= Beginning of Section =
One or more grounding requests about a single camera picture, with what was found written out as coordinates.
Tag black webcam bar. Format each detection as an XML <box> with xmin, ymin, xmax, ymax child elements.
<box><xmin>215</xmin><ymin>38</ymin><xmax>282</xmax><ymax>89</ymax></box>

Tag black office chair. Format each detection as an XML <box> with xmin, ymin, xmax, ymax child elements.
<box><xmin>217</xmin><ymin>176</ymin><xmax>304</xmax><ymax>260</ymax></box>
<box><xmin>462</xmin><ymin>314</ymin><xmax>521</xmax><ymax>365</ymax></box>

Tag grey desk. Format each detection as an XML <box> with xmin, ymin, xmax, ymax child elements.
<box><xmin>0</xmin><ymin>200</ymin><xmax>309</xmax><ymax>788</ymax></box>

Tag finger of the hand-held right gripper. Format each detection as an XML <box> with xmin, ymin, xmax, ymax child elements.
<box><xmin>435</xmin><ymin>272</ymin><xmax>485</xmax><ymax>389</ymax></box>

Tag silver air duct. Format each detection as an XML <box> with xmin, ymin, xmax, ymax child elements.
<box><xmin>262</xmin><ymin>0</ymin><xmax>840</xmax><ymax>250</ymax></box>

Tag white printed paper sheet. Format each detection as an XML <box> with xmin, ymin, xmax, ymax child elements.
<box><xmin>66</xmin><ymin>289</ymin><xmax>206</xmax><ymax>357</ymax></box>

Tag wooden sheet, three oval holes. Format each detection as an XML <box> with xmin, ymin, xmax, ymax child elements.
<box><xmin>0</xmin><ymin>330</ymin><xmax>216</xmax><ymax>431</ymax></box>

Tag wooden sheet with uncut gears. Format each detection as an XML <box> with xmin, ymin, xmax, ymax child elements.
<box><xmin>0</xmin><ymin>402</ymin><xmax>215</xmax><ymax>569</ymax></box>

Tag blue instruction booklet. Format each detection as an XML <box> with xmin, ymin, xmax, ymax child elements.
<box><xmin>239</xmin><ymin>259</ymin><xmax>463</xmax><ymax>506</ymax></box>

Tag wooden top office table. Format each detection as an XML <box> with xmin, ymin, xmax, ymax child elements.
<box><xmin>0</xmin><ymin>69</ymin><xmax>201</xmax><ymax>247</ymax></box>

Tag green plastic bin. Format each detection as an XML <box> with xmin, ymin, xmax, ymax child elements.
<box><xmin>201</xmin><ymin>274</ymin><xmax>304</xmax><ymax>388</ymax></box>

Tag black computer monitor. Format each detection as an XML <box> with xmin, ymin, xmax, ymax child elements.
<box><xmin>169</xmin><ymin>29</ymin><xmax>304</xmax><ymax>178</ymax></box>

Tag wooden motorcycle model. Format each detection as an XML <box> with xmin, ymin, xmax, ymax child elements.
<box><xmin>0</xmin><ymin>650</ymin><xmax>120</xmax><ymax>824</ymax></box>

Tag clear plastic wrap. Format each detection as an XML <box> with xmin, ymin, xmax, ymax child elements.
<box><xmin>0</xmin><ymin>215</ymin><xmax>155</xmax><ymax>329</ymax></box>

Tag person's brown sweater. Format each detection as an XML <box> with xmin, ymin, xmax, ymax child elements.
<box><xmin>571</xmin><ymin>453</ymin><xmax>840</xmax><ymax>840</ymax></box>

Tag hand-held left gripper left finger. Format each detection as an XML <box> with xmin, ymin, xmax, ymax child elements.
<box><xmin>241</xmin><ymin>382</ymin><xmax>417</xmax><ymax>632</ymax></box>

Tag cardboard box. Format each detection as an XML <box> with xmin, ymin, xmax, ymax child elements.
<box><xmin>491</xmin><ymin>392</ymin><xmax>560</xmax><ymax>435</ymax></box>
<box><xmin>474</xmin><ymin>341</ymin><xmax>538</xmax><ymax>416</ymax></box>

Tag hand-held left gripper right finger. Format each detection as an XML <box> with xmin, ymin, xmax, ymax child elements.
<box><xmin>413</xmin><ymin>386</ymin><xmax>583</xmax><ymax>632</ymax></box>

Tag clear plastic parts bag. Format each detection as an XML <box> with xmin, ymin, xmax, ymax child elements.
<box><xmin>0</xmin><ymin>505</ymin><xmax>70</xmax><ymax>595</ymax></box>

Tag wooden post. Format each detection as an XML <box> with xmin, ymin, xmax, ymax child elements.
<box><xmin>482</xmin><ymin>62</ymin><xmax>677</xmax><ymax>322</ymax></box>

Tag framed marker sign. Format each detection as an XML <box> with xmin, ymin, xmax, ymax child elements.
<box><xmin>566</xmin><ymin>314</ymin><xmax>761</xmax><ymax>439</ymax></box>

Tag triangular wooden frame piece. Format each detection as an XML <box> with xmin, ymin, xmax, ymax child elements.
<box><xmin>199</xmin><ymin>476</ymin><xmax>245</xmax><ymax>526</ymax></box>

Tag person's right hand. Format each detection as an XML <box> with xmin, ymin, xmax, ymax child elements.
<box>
= End of Section =
**EXERCISE:**
Please give the count of lines in the listing that include the string "sheet", with no words around it.

**TASK ANSWER:**
3